People crowd to receive free grocery items being distributed outside a relief camp in Obite community, after they fled their homes following a massive flood in Rivers state
People crowd to receive free grocery items distributed outside a relief camp in Obite community, after they fled their homes following a massive flood in Rivers state, Nigeria October 21, 2022. Reuters / TEMILADE ADELAJA

The federal government and governors in Nigeria are trading a war of words to pass the buck on poverty alleviation and curbing social unrest in the West African nation.

However, the heated exchange of words will not produce any tangible result for the poor and the victims of social anarchy as the federal system in the country leaves enough loopholes to bring to book those who caused the misery and the mayhem.

On Nov. 30, Clem Agba, minister of state for budget and national planning, accused provincial governors of failure to improve living conditions in rural areas of the country, which house 72 percent of Nigeria's poor citizens.

He also alleged that governors were too obsessed with flyovers and airports while skipping the alarming poverty rate in the nation.

Earlier, President Muhammadu Buhari said while speaking at a meeting at the National Institute for Policy and Strategic Studies that governors encourage corruption and retard development.

Citing an example, Buhari said if N100 million is allocated to a local government, the governor will pocket 50 million, who will spend it the way he likes.

The Nigeria Governors' Forum (NGF) was not happy with the federal government for accusing them of fleecing the state exchequer.

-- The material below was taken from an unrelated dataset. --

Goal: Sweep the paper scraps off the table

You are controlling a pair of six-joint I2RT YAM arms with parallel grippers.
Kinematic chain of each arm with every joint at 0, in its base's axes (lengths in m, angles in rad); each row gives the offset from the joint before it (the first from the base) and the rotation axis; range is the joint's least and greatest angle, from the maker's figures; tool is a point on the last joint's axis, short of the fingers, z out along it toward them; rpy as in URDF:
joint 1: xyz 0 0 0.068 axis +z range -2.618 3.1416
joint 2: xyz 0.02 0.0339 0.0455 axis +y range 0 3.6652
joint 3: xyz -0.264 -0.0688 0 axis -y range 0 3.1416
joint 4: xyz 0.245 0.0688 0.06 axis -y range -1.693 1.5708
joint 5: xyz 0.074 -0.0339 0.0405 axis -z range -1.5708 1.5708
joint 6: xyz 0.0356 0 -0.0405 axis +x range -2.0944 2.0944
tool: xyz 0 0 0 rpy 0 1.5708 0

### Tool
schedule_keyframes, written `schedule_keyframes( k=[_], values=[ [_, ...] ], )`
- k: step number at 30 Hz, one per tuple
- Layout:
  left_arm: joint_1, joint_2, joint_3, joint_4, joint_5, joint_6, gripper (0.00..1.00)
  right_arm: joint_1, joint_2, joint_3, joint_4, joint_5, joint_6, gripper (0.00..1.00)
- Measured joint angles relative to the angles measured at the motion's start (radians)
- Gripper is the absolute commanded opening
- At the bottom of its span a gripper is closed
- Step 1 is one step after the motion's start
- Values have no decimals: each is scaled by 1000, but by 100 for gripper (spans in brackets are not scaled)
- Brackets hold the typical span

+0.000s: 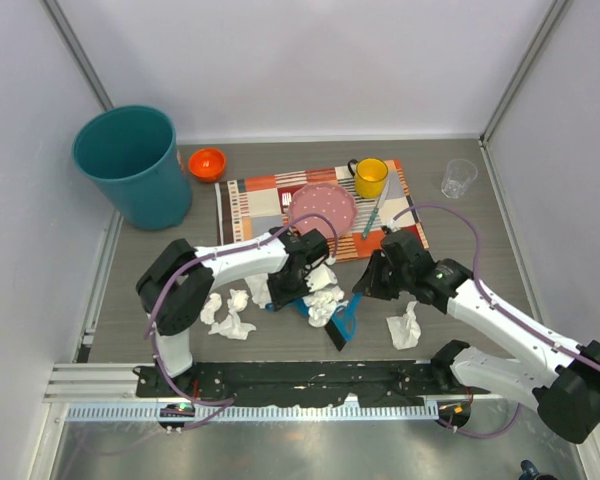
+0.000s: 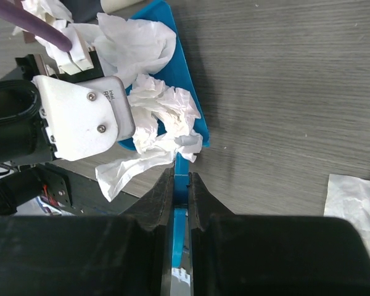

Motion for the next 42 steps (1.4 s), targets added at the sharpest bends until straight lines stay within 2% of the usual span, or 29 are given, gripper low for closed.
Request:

Governors from 36 provincial states charged the federal government with giving up its duty to address the security challenges and poverty in the country.

The forum noted that poverty in rural areas is caused by insecurity in commercial, agricultural and economic activities.

The inaction of the federal government has allowed bandits and kidnappers to turn Nigeria into a killing field, they alleged.

The NGF, in a statement, said, "....Governors have undertaken projects where they, in conjunction with their people, deem them fit for purpose."

In a veiled attack on the President, who is quitting office in February, they accused him of mismanaging the 13 percent statutory allocation given to oil-producing states.

In November, the National Bureau of Statistics (NBS) came out with the latest data which stated that 133 million Nigerians are multidimensionally poor.

In the report, NBS placed some states as abysmally poor. In its ranking, Sokoto State in the northwest has the highest rate of poverty, followed by Bayelsa in the south.

Reacting to the report, Agba blamed state governors for the rising poverty.

Before the NBS's scary report, the Global Poverty Clock in 2021, put 87 million Nigerians below the poverty line. It said that Nigeria had overtaken India as the poverty capital of the world.

It is beyond reason why so many people are dirt poor in a country of such staggering resources. The country has problematic federalism with three tiers of local, state and federal governments working to undermine each other when it comes to funds.

The governors have often proved good at ensuring that state governments do not function properly. Of course, they take a leaf from the federal government, which has more power.

Corruption and lack of priority among the governors are fueling poverty in rural areas. It is the need of the hour that the federal government, governors, and local governments work together to squarely tackle poverty and social unrest in the country.

Leadership has failed the country as Africa's largest economy has yet to recover from the doldrums of poverty and underdevelopment. The wounds of the military coups in 1966 and the Civil War in 1967 are still lingering on to make it a deeply fractured nation with powerful groups vying with each other.

Historically, Nigeria is not a product of federating units, it was foreign military powers who merged protectorates.

Legal experts say that more than 250 ethnic nationalities are brought together in a centralized system, suitable for a mono-ethnic polity. Under the 1999 Constitution, the 36 states are dependent on the federal government, which enjoys a near monopoly over resources.